И вот теперь он сидел в управлении за своим столом в ожидании Жана, а перед глазами продолжали витать покойники – посинелые, замороженные, загримированные.
Чтобы отвлечься от мерзких видений, он достал из встроенного в стену шкафа две папки – каждая с каллиграфически выведенной надписью: «Багратовы». В них Жан скурпулезно складывал все, что могло иметь отношение к отравлению Рэма. В первой – все прямые и косвенные улики, во второй – второстепенные, то, что в случае необходимости могло пригодиться. Вполне заслуживающий порядок! Папки успели растолстеть, а значит не напрасны были их усилия.
Вадим принялся снова внимательно изучать их содержимое.

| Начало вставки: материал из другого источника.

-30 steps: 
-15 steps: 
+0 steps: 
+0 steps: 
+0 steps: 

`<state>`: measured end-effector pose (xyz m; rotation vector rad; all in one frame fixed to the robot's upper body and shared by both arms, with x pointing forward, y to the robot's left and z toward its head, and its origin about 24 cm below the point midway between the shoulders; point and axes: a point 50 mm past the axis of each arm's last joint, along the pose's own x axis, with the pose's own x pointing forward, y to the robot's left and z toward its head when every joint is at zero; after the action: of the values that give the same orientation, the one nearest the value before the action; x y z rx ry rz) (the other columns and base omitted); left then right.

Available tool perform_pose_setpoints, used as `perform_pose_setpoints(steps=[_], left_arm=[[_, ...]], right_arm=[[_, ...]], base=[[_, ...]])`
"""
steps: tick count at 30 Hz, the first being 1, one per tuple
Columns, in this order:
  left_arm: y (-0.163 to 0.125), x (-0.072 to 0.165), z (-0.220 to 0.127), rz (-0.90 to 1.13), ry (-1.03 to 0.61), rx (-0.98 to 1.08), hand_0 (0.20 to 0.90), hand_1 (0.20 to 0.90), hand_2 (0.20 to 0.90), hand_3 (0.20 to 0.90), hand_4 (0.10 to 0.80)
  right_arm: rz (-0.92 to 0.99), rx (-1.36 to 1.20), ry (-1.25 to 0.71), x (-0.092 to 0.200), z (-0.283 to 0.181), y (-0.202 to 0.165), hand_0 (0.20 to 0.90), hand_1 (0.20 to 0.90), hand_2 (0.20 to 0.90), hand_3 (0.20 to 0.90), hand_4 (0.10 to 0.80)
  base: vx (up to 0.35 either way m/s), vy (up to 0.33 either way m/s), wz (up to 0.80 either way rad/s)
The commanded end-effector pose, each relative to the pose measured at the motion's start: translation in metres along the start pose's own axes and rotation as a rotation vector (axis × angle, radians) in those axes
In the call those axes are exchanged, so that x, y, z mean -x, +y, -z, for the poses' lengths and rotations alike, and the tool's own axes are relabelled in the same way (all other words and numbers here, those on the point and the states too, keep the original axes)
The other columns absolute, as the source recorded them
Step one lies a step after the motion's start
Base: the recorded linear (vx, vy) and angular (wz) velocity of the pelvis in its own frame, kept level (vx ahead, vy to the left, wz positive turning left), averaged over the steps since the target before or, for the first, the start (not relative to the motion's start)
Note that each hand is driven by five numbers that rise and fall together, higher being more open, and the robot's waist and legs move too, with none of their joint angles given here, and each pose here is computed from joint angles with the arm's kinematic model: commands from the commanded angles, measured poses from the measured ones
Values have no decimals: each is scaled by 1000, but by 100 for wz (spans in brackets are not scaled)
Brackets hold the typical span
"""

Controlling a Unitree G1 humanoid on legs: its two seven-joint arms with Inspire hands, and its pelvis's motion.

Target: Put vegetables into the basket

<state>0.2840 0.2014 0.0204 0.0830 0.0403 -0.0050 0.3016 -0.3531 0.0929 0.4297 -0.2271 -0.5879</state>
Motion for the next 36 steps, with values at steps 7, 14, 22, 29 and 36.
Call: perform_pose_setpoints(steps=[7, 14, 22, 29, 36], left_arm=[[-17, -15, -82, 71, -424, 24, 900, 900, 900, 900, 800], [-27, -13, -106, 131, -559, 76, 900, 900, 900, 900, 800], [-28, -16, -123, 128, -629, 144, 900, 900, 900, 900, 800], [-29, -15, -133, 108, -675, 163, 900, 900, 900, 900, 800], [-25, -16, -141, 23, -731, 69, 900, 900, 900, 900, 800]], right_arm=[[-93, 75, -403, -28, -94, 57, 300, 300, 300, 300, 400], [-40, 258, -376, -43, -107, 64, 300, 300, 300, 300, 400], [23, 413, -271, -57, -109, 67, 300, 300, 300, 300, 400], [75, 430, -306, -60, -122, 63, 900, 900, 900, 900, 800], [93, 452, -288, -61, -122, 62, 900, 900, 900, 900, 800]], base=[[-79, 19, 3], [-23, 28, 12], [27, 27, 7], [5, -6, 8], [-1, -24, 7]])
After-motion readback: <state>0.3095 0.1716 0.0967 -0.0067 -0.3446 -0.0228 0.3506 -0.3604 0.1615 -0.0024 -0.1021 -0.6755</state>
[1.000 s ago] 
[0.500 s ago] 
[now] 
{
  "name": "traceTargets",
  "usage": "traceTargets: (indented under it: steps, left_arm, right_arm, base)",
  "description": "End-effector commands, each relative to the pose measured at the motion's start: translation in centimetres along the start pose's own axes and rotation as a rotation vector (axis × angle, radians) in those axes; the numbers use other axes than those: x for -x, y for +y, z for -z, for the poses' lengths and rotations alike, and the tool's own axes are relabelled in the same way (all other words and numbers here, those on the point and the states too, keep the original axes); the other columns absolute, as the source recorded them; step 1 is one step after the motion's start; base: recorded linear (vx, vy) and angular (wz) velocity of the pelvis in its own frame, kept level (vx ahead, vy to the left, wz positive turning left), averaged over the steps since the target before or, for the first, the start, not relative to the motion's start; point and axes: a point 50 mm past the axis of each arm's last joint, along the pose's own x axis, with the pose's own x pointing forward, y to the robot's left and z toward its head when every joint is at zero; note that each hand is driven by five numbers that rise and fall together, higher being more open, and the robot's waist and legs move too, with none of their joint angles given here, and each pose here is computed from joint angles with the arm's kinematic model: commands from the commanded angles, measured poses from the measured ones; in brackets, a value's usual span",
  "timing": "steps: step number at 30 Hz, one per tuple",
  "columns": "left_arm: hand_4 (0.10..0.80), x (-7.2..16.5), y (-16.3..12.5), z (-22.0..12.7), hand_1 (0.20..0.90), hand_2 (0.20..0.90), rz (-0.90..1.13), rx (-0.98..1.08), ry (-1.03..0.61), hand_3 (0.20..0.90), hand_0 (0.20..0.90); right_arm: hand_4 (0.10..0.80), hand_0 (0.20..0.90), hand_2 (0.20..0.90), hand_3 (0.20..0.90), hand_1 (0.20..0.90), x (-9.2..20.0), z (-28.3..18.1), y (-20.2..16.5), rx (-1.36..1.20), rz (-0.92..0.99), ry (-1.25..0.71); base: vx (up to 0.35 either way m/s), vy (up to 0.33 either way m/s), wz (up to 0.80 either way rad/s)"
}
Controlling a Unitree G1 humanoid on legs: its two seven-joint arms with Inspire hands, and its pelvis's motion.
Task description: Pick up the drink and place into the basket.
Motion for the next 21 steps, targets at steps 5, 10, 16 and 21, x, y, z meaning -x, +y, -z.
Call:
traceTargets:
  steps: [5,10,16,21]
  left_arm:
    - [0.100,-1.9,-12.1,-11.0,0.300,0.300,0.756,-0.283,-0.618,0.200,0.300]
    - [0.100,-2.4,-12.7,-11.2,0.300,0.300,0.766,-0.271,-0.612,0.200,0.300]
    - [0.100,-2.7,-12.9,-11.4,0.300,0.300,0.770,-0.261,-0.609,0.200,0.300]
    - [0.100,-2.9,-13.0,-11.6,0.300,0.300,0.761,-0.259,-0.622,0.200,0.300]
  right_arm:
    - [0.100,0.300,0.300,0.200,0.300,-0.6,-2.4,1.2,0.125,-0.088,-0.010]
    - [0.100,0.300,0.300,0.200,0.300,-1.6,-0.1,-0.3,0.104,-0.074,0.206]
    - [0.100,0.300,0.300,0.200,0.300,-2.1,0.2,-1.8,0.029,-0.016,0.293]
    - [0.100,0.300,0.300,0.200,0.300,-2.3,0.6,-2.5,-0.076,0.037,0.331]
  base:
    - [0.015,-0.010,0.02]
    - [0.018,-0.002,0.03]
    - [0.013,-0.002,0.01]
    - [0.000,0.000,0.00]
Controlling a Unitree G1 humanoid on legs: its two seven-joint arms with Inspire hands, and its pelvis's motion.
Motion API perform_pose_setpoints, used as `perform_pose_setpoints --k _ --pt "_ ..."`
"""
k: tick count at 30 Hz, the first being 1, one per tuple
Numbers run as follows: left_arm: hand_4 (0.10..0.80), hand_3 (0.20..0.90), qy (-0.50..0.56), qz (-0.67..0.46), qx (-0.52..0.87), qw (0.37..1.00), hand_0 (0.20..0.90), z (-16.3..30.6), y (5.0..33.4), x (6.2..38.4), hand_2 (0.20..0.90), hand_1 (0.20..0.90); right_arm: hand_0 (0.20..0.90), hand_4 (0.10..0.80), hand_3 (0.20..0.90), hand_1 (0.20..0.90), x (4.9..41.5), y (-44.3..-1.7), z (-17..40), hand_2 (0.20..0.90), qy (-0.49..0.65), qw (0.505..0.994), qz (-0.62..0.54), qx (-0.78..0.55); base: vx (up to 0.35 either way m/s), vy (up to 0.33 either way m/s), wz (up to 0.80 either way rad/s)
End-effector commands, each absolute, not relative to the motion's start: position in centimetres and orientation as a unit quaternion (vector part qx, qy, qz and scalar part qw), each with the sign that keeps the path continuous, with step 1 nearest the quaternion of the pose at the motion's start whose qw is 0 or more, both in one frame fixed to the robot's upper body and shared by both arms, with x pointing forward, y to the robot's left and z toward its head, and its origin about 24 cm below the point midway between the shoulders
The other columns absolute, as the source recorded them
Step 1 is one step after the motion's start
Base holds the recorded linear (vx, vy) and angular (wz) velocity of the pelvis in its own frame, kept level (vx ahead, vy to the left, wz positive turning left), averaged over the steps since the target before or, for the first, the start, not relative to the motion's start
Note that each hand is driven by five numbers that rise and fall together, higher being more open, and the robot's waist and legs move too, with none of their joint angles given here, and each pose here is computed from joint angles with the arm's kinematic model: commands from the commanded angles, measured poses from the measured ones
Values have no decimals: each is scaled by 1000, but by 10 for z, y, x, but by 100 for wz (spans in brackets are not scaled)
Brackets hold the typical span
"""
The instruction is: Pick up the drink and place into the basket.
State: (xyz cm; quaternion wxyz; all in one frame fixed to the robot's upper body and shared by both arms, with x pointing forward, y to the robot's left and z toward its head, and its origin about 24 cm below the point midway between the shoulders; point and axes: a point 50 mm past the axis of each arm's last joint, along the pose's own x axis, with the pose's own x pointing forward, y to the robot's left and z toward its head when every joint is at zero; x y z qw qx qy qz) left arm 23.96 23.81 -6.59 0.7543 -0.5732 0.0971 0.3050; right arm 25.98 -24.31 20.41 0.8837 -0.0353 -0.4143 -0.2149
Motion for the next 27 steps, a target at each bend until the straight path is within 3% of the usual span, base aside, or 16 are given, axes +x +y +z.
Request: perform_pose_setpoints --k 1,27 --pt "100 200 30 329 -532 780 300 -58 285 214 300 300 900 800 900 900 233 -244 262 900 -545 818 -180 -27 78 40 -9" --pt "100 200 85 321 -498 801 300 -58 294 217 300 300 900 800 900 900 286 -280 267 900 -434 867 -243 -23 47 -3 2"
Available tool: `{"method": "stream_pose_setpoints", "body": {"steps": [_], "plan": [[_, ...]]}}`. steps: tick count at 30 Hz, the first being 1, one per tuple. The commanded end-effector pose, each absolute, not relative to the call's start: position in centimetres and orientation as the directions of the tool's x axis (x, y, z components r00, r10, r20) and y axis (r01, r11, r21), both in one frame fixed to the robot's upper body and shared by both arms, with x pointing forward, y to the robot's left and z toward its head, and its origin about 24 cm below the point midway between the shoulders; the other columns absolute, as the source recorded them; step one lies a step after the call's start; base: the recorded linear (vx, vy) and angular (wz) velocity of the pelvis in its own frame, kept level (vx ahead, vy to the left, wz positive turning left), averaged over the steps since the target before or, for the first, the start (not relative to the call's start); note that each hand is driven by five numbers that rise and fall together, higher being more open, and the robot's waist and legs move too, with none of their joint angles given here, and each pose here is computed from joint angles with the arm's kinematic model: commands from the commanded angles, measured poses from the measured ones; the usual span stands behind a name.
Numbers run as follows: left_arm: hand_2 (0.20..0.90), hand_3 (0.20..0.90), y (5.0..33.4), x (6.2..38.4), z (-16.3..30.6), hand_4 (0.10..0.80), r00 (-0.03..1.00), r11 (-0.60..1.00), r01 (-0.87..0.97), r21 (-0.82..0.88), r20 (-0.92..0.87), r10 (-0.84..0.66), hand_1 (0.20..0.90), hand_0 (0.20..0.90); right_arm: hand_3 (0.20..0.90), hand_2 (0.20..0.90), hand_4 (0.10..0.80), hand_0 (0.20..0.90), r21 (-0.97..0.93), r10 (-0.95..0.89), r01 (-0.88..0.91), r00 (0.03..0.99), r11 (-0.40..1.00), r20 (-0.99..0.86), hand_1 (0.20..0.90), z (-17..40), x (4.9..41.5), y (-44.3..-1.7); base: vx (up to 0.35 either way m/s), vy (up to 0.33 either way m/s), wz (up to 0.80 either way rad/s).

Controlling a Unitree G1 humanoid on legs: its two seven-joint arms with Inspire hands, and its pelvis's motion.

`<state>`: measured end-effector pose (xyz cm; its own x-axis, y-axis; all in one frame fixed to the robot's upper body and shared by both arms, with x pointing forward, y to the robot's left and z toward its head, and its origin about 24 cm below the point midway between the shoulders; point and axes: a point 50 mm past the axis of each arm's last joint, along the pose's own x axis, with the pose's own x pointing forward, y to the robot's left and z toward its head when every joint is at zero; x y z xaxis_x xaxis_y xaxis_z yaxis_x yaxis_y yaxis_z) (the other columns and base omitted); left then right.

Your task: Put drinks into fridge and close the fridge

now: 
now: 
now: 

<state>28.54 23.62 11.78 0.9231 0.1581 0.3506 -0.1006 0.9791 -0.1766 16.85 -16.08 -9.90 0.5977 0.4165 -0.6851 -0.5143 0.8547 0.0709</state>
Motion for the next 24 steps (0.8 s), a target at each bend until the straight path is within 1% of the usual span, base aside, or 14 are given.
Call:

Во второй папке привлекла внимание вырезка из газеты «Городские новости». Это была двенадцатилетней давности заметка «Трагедия на пляже», о которой Вадим понятия не имел.
«Печальная весть, – читал он, – постигла коллектив университета: на сорок четвертом году жизни оборвалась жизнь бывшего декана кафедры философии, доктора философских наук, профессора Арсена Давидовича Багратова, известного в университете, как и читателям нашей газеты, под псевдонимом «Колымей». Случилось это 22 июня в жаркий летний день на городском пляже. Группа бывших выпускников вуза собралась туда на традиционный ежегодный ликник. Через три часа бывшие сокурсники обнаружили, что Колымей куда-то бесследно исчез. Предположили, что он мог утонуть, так как тот был изрядно навеселе, а его одежда с деньгами и кое-какими документами осталась на пляже. Поиски спасателей, которые прочесали все дно вблизи пляжа, не дали ничего утешительного. По всей вероятности, заключили спасатели, тело утопленника унесло течением…»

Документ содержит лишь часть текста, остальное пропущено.